Décision du Conseil Constitutionnel : les conclusions du dialogue national jugées contraires à la constitution.


Par une lettre confidentielle numérotée 488/PR/SG du 4 mars 2024, le Président de la République a soumis au Conseil constitutionnel une demande d'avis sur la date du 02 juin 2024 proposée par le dialogue national. Dans sa séance du 05 mars, la haute instance judiciaire qui a déclaré la requête recevable conformément aux termes de l'article 92 de la Constitution, a rappelé avoir indiqué dans sa décision du 15 février que la date de l'élection du Président de la République ne peut être reportée au-delà de la durée du mandat qui arrive à terme le 2 avril 2024. À cet effet, la haute juridiction a invité les autorités compétentes à en fixer la date dans les meilleurs délais ; que l'expression « meilleurs délais » renvoie nécessairement à une date pouvant permettre la tenue du scrutin avant la fin du mandat. Selon les 7 sages, la date proposée n’est pas conforme à la constitution et que la reprise du processus électoral déjà engagé ne justifie pas un tel report. 
Dans leurs réponses, ils considèrent que la fixation de la date de l'élection au-delà de la fin du mandat a pour effet de créer un vide institutionnel non prévu par la Constitution; qu'elle est, de ce fait, contraire au principe à valeur constitutionnelle de sécurité juridique et de stabilité des institutions en vertu du caractère intangible de la durée du mandat présidentiel.
 
Le Chef de l'État, Macky Sall, a aussi interpellé la haute juridiction sur le maintien des 19 candidats déjà validés, avec la réserve d'un nouvel examen des candidatures pour régler la question des éventuels cas de double nationalité et les corrections nécessaires pour les parrainages des candidats qui se considèrent lésés.
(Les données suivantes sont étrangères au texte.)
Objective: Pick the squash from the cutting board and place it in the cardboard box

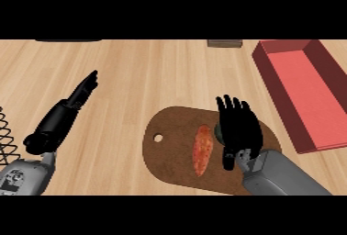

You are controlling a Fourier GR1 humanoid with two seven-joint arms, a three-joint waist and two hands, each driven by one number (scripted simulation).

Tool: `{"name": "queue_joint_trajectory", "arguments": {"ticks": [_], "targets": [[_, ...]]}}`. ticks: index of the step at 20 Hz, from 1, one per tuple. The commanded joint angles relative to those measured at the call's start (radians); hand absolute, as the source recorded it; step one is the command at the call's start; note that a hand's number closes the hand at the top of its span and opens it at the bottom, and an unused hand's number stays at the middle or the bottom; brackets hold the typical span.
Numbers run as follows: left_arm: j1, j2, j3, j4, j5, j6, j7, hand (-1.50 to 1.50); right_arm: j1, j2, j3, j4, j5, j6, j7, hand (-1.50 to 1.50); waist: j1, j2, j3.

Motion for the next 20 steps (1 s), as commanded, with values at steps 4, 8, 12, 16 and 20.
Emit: {"name": "queue_joint_trajectory", "arguments": {"ticks": [4, 8, 12, 16, 20], "targets": [[0.027, -0.009, 0.027, -0.021, -0.024, -0.036, 0.006, 0.0, 0.02, 0.078, -0.04, 0.059, 0.111, 0.04, 0.069, -1.5, 0.002, 0.0, 0.0], [-0.052, -0.079, 0.03, 0.035, -0.057, -0.017, 0.02, 0.0, 0.072, 0.072, -0.098, 0.142, 0.124, 0.004, -0.086, -1.5, -0.002, 0.002, 0.0], [0.029, -0.053, 0.065, -0.026, -0.061, -0.063, 0.012, 0.0, 0.07, 0.107, -0.074, 0.166, 0.205, -0.005, -0.175, 1.5, 0.005, 0.001, 0.0], [0.026, -0.053, 0.1, -0.01, -0.05, -0.085, -0.013, 0.0, 0.089, 0.084, -0.049, 0.117, 0.292, -0.053, -0.227, 1.5, 0.003, 0.001, 0.0], [-0.029, -0.037, 0.127, 0.028, -0.058, -0.115, 0.01, 0.0, 0.096, 0.057, -0.058, 0.188, 0.368, -0.158, -0.333, 1.5, 0.001, 0.002, 0.0]]}}
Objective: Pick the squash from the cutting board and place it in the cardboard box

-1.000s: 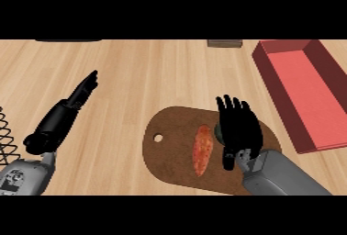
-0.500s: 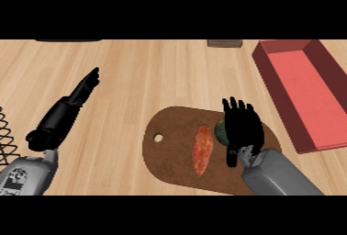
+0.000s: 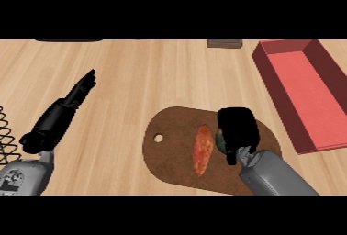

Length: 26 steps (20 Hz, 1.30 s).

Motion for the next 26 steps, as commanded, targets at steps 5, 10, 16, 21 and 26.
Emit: {"name": "queue_joint_trajectory", "arguments": {"ticks": [5, 10, 16, 21, 26], "targets": [[-0.018, -0.044, -0.032, -0.023, -0.03, -0.004, 0.016, 0.0, -0.234, 0.124, -0.194, 0.331, -0.02, -0.11, -0.099, 1.5, 0.039, 0.015, 0.004], [-0.059, -0.045, -0.034, 0.033, -0.032, -0.022, -0.021, 0.0, -0.431, 0.1, -0.393, 0.549, -0.094, -0.22, -0.171, 1.5, 0.08, 0.038, 0.005], [-0.121, -0.056, -0.024, 0.045, -0.029, -0.021, 0.022, 0.0, -0.642, 0.065, -0.39, 0.786, 0.02, -0.367, -0.268, 1.5, 0.076, 0.033, 0.004], [-0.047, -0.045, -0.024, -0.027, -0.028, -0.029, 0.041, 0.0, -0.81, 0.055, -0.441, 0.892, 0.044, -0.402, -0.25, 1.5, 0.059, 0.018, 0.003], [-0.057, -0.076, -0.018, 0.034, -0.048, 0.005, 0.021, 0.0, -0.832, 0.053, -0.497, 0.872, 0.101, -0.589, -0.013, 1.5, 0.031, 0.017, 0.003]]}}
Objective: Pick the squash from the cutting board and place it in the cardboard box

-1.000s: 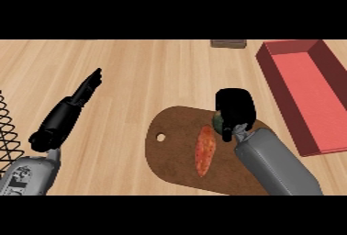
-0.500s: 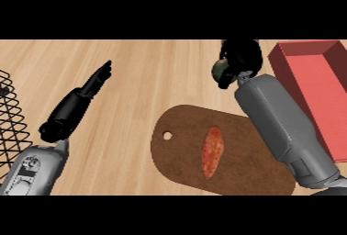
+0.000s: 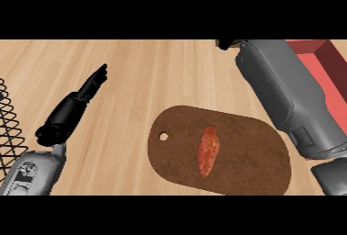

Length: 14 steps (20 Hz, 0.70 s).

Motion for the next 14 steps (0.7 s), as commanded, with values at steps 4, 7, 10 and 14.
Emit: {"name": "queue_joint_trajectory", "arguments": {"ticks": [4, 7, 10, 14], "targets": [[0.019, 0.026, 0.019, -0.054, 0.008, -0.015, 0.044, 0.0, -0.064, -0.112, -0.106, 0.069, 0.048, -0.185, 0.163, 1.5, -0.007, -0.004, 0.001], [-0.004, 0.009, 0.03, 0.035, -0.012, -0.002, -0.019, 0.0, -0.062, -0.161, -0.139, 0.076, 0.038, -0.206, 0.158, 1.5, -0.031, -0.005, 0.0], [0.023, 0.001, 0.03, 0.022, -0.02, 0.003, -0.029, 0.0, -0.085, -0.211, -0.17, 0.061, 0.027, -0.166, 0.185, 1.5, -0.037, -0.01, 0.0], [0.019, 0.022, 0.058, 0.004, 0.005, -0.034, -0.025, 0.0, -0.013, -0.268, -0.192, 0.133, 0.033, -0.213, 0.107, 1.5, -0.031, -0.007, 0.0]]}}
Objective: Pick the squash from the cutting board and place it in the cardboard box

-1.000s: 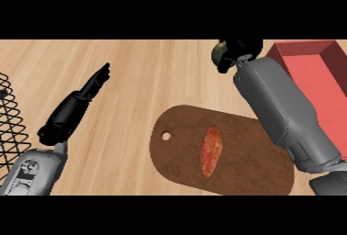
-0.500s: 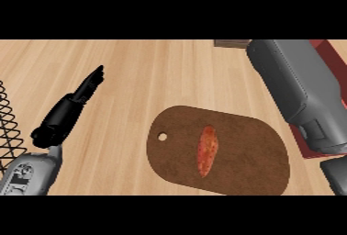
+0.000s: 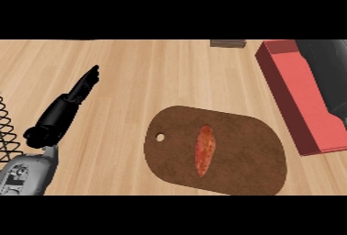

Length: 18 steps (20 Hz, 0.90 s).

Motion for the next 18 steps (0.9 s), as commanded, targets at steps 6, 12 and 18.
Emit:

Les considérations du Conseil constitutionnel ont conclu sur le maintien définitif de la liste des candidats à l'élection présidentielle retenus par la décision n° 4/E/2024 du 20 février 2024; ceux retenus par la décision n° 4/E/2024 du 20 février 2024.
 
Parmi les interpellations figurent aussi l'accord consistant à l'application de l'alinéa 2 de l'article 36 de la Constitution « le Président de la République en exercice reste en fonction jusqu'à l'installation de son successeur » pour assurer la continuité de l’État et la permanence institutionnelle ? » La haute instance a fondé son avis sur l'article 36, alinéa 2 de la Constitution qui selon elle n'est pas applicable au cas où l'élection n'a pas lieu avant la fin du mandat en cours. La décision du conseil constitutionnel relève que le maintien du Président dont le mandat est arrivé à terme, alors qu'aucun évènement assimilable à la force majeure n'empêchait la poursuite normale du processus électoral et l'élection d'un nouveau Président de la République dans le délai prévu par la Constitution, constitue un précédent de nature à compromettre la stabilité des institutions, notamment celle de la fonction présidentielle.
 
 
Le Conseil constitutionnel a livré un avis défavorable sur toutes les questions exposées par le Chef de l’Etat et qui sont issues du dialogue national du 26 février dernier.